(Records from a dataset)
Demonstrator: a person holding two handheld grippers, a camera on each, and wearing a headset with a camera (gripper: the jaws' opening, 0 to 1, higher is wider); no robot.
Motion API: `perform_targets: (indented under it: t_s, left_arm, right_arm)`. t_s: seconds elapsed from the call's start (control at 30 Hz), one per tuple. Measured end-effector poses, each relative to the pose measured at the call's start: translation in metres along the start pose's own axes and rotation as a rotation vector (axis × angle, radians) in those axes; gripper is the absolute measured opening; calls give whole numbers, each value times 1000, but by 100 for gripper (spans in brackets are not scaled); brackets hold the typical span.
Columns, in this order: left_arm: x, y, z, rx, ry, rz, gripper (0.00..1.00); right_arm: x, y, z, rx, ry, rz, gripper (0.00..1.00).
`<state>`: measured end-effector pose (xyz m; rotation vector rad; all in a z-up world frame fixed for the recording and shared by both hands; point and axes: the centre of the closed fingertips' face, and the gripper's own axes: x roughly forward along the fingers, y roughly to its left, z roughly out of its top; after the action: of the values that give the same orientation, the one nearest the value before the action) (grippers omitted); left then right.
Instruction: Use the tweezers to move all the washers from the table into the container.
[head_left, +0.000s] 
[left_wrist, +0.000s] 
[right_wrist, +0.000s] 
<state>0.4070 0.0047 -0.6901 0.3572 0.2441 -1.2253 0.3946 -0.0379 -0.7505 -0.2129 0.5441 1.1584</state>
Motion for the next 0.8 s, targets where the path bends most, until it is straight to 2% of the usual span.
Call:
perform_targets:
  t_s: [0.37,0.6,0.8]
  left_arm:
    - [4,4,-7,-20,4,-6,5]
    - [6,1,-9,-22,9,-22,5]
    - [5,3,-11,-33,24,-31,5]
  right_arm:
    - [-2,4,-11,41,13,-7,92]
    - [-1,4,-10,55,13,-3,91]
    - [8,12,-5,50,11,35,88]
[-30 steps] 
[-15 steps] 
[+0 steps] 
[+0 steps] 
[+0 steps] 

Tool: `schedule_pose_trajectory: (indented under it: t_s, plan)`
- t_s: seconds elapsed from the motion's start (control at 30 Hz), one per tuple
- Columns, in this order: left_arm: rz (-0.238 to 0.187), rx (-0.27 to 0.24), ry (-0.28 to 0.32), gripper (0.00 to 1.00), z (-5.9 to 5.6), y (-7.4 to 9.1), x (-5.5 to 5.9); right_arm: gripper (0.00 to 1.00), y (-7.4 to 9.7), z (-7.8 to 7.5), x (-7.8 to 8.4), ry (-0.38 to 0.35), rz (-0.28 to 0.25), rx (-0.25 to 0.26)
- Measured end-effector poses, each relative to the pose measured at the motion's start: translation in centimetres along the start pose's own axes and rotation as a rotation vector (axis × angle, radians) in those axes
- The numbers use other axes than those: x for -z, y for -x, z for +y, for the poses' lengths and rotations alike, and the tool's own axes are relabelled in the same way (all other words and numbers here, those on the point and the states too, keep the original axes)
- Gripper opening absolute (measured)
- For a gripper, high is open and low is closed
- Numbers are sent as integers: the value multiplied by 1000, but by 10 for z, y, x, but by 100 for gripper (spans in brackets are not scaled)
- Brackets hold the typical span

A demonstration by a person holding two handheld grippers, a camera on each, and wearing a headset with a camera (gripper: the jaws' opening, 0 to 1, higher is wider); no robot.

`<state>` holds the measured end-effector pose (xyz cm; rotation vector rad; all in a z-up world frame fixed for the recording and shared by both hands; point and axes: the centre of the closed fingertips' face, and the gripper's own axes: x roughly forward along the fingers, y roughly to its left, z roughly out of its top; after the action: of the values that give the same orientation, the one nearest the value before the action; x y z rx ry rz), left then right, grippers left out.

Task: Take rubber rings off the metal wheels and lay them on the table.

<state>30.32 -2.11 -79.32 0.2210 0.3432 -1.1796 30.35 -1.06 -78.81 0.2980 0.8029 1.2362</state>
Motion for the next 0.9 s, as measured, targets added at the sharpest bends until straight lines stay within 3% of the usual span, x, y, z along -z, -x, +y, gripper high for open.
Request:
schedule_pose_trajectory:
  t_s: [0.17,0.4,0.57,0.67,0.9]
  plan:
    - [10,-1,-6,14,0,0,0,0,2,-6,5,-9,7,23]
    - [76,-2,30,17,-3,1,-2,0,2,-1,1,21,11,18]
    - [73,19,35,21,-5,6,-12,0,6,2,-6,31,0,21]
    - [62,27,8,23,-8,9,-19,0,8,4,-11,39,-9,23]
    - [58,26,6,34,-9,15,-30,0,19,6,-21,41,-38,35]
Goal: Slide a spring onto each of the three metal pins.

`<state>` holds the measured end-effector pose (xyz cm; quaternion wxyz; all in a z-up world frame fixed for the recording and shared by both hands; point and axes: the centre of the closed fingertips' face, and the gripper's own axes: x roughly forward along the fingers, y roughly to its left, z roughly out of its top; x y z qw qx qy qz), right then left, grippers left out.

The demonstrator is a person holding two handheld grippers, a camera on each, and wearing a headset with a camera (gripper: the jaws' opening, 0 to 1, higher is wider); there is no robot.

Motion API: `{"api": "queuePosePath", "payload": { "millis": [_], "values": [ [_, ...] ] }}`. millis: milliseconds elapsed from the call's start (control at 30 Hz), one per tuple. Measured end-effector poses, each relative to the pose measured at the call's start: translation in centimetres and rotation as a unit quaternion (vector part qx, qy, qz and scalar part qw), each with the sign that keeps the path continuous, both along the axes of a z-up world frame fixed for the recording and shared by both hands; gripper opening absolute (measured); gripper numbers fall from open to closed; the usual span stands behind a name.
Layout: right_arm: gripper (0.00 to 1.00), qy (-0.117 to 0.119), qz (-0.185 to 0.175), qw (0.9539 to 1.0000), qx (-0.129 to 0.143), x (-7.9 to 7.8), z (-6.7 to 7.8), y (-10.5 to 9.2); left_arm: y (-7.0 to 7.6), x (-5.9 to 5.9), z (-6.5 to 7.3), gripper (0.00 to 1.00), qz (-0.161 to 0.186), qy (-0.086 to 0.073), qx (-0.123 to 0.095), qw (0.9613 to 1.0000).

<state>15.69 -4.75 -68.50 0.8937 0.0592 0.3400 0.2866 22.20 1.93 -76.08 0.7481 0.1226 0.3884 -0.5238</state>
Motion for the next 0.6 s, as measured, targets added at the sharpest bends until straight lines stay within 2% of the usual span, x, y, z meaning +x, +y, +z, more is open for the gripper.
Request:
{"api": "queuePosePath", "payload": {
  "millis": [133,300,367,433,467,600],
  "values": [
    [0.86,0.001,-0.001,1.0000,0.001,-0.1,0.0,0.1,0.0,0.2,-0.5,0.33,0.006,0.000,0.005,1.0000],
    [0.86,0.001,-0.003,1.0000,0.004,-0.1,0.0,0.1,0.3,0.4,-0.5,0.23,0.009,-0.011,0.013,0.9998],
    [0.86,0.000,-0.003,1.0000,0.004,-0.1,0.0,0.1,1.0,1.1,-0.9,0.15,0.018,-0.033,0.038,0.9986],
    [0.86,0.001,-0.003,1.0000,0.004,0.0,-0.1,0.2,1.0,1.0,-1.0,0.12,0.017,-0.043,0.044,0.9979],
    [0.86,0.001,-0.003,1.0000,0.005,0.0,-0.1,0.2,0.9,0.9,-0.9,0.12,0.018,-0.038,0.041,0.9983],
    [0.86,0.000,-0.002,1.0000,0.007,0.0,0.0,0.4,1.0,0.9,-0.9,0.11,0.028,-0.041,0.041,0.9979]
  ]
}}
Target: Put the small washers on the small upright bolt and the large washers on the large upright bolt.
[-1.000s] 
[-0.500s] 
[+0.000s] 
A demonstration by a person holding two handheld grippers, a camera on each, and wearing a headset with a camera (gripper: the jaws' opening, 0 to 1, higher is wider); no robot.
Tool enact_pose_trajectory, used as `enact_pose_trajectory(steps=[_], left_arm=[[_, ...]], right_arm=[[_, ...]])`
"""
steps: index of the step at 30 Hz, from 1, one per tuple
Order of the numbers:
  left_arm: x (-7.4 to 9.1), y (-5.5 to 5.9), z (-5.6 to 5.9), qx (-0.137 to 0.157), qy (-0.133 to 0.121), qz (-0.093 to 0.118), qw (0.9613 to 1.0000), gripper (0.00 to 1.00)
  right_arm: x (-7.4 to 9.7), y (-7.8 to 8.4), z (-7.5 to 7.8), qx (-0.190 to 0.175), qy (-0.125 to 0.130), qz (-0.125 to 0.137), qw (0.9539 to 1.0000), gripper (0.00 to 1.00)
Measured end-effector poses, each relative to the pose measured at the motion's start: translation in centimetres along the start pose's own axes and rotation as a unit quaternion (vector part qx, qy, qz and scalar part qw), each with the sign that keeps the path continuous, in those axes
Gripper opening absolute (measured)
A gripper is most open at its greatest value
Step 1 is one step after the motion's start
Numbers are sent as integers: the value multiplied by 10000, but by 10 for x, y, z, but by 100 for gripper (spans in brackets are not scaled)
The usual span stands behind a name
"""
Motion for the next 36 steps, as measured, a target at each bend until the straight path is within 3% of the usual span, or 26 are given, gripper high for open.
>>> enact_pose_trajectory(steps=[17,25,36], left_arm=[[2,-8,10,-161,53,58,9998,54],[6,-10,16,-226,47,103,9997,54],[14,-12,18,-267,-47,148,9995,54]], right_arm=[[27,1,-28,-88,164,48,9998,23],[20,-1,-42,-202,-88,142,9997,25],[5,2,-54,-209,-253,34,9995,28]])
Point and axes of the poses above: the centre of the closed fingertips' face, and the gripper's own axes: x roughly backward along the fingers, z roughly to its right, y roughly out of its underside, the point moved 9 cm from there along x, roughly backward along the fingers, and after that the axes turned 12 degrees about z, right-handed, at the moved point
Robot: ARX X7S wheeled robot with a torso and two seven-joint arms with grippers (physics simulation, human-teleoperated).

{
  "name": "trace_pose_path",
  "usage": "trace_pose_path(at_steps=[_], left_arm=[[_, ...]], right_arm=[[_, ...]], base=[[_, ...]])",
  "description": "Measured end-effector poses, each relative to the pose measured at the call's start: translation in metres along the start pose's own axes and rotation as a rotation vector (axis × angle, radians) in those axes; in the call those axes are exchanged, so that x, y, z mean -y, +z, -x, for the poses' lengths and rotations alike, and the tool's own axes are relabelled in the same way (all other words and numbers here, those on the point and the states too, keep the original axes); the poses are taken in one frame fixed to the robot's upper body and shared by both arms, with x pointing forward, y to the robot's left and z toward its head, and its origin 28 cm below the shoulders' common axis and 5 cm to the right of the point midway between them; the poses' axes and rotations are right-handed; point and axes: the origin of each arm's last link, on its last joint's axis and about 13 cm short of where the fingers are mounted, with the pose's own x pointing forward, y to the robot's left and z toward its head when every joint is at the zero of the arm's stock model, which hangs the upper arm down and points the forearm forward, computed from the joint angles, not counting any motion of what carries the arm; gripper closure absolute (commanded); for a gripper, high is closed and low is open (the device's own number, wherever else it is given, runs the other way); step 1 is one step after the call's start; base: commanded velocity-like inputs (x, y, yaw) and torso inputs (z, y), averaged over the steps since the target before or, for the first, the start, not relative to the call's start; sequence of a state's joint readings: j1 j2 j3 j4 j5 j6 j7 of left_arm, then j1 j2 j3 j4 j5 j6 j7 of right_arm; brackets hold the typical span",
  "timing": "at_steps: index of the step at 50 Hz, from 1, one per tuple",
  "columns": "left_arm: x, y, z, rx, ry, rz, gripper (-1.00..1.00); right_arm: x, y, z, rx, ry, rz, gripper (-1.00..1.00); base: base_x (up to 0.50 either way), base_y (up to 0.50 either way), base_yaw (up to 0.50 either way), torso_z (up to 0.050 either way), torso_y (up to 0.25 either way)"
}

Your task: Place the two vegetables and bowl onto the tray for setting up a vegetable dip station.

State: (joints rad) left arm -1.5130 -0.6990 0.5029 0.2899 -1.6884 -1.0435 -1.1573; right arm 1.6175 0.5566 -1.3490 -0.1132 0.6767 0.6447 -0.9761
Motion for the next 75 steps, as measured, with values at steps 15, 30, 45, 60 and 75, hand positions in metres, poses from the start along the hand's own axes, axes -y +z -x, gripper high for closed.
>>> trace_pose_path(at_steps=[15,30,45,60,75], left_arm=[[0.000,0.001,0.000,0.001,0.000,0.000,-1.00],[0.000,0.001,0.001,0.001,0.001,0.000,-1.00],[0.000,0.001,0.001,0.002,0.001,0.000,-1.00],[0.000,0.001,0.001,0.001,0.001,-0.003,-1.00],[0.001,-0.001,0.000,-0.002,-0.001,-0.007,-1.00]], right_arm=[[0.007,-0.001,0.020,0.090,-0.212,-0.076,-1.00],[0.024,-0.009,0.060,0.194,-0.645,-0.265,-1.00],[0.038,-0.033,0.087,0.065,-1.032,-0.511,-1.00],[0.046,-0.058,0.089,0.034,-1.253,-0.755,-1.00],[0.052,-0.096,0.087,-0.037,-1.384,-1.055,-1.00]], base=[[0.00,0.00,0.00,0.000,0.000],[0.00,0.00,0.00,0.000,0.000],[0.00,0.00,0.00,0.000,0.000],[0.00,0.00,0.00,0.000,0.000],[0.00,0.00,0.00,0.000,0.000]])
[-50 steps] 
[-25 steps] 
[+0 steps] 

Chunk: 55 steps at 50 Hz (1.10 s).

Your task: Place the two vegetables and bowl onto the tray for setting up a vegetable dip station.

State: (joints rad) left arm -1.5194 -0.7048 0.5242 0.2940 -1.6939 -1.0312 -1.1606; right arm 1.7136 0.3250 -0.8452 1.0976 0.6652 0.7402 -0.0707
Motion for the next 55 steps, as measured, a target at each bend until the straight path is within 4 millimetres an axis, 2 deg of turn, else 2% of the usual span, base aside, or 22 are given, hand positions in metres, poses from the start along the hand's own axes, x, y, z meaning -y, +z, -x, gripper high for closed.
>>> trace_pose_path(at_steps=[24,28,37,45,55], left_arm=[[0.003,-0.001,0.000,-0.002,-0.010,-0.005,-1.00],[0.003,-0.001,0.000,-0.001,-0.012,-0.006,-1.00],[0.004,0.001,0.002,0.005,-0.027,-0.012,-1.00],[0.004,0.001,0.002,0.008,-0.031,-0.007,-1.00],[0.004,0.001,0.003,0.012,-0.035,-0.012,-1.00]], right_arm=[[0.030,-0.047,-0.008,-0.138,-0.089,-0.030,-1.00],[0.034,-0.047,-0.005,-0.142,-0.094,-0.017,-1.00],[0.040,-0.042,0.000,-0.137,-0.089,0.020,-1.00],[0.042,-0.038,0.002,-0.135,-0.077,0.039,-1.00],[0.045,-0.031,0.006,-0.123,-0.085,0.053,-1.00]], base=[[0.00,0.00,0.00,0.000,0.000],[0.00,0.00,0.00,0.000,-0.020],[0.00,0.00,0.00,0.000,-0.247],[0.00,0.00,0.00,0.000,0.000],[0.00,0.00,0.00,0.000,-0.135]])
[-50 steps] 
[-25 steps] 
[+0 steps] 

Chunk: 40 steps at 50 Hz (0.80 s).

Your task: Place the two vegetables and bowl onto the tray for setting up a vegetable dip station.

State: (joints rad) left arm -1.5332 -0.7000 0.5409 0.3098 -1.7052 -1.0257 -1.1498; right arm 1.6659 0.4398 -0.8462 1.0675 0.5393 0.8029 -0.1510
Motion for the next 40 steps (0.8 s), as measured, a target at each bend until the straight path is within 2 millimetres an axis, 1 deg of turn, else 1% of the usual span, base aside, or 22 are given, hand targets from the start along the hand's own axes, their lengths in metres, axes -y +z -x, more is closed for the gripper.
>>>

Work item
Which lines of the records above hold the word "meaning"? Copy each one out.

Task result
Motion for the next 0.6 s, as measured, targets added at the sharpest bends until straight lines stay within 2% of the usual span, x, y, z meaning +x, +y, +z, more is open for the gripper.
Motion for the next 55 steps, as measured, a target at each bend until the straight path is within 4 millimetres an axis, 2 deg of turn, else 2% of the usual span, base aside, or 22 are given, hand positions in metres, poses from the start along the hand's own axes, x, y, z meaning -y, +z, -x, gripper high for closed.

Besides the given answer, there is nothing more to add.